I agree completely! I kinda like the neutral tone of a soulless robot when it knows how to stay out of the way. Far better than a bad AI _or_ a poor human reading.
I have used TTS in the past and in the last few years there has been a quantum leap in TTS quality. A similar such leap in the next few years and it will dominate the audiobook scene for good or bad.
AI might dominate, but it would be a loss. Here’s a tutorial explaining modern audio fiction:

https://www.drabblecast.org/2018/07/30/inside-drabblecast-au...

(In audio format, of course; roughly 1.5 hours)

————

This episode takes you inside Drabblecast audio production. Ever wonder how we produce an episode of the Drabblecast? Wonder no more!

We dig into all the technical aspects like voice acting, sound editing and mixing, foley effects, music and more.
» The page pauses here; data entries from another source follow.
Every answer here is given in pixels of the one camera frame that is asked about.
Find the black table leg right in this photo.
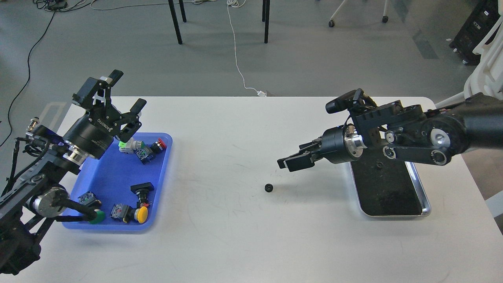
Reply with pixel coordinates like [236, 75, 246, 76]
[262, 0, 271, 44]

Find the blue plastic tray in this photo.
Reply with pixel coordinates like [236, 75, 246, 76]
[63, 132, 173, 232]

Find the red push button switch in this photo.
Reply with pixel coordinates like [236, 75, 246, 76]
[135, 138, 167, 165]

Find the black Robotiq image left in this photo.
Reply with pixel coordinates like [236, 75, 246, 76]
[63, 70, 146, 159]

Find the green round push button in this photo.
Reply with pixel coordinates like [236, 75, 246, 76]
[78, 191, 105, 224]

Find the white chair base with casters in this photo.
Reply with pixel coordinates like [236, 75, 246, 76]
[326, 0, 375, 28]

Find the white cable on floor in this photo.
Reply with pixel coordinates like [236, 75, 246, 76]
[90, 0, 267, 97]

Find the black Robotiq image right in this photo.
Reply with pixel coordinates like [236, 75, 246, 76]
[277, 125, 367, 172]

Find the silver metal tray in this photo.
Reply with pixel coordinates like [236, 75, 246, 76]
[350, 159, 431, 219]

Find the black table leg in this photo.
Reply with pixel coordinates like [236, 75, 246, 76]
[262, 0, 271, 44]
[168, 0, 187, 45]

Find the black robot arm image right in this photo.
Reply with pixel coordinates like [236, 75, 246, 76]
[278, 88, 503, 172]

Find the black square push button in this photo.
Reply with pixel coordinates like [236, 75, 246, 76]
[130, 182, 154, 208]

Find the black cart on wheels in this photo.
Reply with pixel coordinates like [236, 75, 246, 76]
[449, 0, 500, 66]

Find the black table leg left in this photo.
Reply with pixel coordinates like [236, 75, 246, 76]
[168, 0, 187, 45]

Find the black cable on floor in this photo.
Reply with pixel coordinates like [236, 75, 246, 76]
[0, 0, 91, 148]

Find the yellow push button switch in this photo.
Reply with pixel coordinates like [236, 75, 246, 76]
[110, 204, 149, 224]

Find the green white push button switch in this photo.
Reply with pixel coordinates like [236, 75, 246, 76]
[118, 138, 145, 154]
Preproduction? Reading? Acting? Yeah, it’s all here folks, all the blood sweat and tears that go into every production of the Drabblecast.

It might be worse than human narration, but at some point the economics becomes so loopsided that it's dominance is inevitable. One good thing I can see coming out of that will be an abundance of audiobooks of copyright expired books.
Are the economics actually better, or do they look better due to a lack of quality control? Because no TTS - even the most current AI ones - are perfect. They need corrections, which involves a human's time. And it's time that dictates prices, not skill (which largely reduces time).
The key is just which time is faster. If you are able to just listen to it once, and note a few errors, and slightly adjust, it may still may be much faster to use AI.
Based off Apple’s advertised times to produce AI audiobooks, the times are comparable. AI is not running quickly nor inexpensively for this task it seems.
The economics are only lopsided if the cost of producing the audio version is significant compared to the cost of writing the work of fiction.
Does anyone know of and TTS available now that doesn't completely muck up foreign words? I know you can make custom pronouncing dictionaries to use with some of the open source ones, but I wonder if any of the more modern systems are good for this. I have been listening to the english news podcast from a japanese news paper that is made with TTS and it gets its one job, pronouncing Japanese names and places completely jarringly wrong.